● **WHAT IS REQUIRED**
Of the lines below, report only those that contain "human".

● **DATASET**
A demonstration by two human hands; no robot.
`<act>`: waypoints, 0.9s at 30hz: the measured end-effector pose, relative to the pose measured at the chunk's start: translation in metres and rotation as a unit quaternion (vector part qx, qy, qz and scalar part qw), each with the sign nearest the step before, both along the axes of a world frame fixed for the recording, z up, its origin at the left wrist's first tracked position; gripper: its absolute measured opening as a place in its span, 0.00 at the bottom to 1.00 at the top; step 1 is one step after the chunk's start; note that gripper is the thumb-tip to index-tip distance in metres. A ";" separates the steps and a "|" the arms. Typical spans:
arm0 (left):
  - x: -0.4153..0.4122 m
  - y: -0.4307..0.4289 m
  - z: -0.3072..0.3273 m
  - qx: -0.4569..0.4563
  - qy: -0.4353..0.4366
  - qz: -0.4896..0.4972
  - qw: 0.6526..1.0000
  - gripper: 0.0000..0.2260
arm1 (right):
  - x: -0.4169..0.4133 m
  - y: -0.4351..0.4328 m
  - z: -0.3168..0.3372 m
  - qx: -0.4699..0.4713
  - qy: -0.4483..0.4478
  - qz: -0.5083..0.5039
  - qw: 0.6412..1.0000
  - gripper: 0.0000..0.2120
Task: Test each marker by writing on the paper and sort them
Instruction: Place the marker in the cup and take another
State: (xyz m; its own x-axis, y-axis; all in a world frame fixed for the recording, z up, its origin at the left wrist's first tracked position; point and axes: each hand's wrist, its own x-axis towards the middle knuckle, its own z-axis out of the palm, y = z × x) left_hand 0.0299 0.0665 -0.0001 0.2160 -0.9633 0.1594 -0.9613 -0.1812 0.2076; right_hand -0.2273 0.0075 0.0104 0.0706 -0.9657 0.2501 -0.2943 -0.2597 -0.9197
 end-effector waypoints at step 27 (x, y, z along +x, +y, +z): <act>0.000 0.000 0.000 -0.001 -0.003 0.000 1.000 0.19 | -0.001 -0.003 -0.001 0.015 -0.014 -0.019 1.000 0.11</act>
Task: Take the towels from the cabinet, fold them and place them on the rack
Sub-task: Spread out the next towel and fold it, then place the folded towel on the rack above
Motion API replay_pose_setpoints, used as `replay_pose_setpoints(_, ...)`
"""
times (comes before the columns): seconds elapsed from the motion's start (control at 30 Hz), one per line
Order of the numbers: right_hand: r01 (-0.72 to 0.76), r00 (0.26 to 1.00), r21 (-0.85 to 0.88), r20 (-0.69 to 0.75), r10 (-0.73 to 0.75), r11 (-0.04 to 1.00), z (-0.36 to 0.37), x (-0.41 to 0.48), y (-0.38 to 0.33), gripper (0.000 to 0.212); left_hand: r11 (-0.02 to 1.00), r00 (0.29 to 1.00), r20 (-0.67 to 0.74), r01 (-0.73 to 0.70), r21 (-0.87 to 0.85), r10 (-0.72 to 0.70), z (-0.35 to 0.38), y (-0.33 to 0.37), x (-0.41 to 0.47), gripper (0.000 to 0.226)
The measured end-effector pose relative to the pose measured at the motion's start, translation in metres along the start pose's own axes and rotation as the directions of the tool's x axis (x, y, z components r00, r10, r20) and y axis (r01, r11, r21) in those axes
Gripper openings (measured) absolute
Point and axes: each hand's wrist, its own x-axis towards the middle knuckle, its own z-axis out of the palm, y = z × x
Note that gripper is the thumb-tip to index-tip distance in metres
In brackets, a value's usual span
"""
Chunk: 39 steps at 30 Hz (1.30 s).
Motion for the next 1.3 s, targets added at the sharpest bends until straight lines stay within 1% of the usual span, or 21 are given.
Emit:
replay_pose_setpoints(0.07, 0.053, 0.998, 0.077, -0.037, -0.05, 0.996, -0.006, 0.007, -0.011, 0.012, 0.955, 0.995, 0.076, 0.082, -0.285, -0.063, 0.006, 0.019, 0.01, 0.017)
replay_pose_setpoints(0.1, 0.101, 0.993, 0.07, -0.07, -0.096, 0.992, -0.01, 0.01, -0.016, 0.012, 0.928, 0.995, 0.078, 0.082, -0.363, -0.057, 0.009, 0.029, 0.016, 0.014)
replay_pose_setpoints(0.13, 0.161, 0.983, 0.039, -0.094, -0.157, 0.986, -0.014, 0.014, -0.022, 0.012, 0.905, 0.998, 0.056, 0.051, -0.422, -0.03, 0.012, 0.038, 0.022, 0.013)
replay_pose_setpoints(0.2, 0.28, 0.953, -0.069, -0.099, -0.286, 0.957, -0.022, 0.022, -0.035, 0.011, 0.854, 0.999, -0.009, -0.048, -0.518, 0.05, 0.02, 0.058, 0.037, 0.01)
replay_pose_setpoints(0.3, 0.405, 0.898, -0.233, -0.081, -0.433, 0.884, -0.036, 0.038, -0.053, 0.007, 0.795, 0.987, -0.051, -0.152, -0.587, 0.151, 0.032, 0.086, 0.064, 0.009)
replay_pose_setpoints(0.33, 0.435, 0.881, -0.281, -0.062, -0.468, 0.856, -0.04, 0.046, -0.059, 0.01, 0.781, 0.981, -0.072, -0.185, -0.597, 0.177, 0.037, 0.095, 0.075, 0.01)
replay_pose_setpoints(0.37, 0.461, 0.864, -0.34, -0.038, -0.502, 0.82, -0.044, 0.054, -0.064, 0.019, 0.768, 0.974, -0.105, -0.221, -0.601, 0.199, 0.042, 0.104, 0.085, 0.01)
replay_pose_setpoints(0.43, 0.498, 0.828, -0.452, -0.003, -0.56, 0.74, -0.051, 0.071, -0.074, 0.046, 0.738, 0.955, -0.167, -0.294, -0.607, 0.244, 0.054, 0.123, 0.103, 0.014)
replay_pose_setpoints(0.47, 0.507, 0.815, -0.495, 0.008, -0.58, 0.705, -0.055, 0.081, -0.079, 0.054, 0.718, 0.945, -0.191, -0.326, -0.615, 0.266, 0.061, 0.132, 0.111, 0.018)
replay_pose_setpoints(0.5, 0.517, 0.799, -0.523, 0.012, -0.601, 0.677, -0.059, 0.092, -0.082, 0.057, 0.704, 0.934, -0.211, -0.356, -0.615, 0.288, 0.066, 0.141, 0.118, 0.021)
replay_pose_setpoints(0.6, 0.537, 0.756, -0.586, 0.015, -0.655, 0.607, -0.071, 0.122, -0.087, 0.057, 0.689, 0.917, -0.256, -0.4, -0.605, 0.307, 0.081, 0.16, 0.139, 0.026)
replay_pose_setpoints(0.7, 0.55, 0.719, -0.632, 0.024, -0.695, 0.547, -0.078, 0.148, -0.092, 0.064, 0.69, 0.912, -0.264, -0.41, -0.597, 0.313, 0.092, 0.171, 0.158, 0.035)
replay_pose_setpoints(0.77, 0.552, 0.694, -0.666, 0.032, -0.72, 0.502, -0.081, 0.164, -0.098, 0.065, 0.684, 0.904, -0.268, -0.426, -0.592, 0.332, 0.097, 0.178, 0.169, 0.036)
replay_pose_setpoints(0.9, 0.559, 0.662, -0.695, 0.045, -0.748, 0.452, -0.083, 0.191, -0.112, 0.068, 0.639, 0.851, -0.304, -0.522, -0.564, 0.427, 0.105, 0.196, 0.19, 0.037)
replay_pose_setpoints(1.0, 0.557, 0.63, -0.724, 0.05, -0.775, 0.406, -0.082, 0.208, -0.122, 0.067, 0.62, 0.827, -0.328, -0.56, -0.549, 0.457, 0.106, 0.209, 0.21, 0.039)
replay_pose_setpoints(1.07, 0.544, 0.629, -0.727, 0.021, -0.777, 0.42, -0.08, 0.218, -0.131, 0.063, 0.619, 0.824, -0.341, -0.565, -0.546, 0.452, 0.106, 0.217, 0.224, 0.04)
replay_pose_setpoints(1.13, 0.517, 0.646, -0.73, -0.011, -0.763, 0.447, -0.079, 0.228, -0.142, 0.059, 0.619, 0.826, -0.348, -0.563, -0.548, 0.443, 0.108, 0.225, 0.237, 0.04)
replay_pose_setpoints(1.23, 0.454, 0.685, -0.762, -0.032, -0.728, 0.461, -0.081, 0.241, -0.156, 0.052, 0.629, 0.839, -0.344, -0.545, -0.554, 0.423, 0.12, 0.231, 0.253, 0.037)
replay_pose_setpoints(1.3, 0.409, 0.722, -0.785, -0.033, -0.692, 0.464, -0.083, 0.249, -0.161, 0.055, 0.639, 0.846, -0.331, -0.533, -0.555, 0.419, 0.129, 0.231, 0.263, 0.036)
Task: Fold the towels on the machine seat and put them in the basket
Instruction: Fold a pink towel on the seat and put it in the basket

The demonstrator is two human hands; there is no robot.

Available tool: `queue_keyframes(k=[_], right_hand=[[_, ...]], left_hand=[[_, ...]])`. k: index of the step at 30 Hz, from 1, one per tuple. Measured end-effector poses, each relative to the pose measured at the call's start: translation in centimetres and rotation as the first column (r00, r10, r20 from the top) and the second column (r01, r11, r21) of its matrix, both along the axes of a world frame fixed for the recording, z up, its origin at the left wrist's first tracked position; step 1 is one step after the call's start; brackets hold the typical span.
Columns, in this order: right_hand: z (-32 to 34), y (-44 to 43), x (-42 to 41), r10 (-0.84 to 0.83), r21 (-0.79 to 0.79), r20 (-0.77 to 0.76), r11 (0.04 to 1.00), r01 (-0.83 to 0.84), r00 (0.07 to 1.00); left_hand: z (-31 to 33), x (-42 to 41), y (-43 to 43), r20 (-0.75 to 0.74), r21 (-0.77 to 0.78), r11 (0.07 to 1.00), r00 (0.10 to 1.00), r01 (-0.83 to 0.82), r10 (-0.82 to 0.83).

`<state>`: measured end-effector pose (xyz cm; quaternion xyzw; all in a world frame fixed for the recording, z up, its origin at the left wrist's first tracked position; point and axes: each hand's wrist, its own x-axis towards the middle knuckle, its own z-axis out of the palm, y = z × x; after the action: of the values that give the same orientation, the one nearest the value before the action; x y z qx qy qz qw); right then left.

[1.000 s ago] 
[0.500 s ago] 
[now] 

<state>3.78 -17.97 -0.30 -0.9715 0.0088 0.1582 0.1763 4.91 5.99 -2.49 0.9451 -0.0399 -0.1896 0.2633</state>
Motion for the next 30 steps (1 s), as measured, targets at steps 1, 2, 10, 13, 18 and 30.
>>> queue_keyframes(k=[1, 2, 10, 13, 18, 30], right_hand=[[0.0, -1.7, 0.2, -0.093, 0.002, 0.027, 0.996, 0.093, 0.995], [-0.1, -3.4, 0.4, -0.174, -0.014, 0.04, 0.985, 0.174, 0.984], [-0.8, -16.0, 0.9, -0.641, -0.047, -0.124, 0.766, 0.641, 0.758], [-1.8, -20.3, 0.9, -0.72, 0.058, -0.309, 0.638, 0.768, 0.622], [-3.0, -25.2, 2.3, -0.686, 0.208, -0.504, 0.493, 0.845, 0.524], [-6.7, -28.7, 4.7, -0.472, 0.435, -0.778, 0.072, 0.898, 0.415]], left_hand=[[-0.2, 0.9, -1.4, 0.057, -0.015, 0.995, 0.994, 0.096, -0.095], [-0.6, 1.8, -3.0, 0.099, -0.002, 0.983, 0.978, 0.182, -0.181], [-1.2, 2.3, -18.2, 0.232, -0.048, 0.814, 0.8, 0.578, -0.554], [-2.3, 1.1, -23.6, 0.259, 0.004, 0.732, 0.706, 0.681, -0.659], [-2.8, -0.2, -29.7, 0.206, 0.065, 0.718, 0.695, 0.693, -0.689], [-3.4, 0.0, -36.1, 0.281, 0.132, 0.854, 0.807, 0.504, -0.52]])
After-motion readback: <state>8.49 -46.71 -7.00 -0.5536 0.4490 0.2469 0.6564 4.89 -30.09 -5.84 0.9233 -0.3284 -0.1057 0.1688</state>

● **EXERCISE SOLUTION**
A demonstration by two human hands; no robot.
The demonstrator is two human hands; there is no robot.

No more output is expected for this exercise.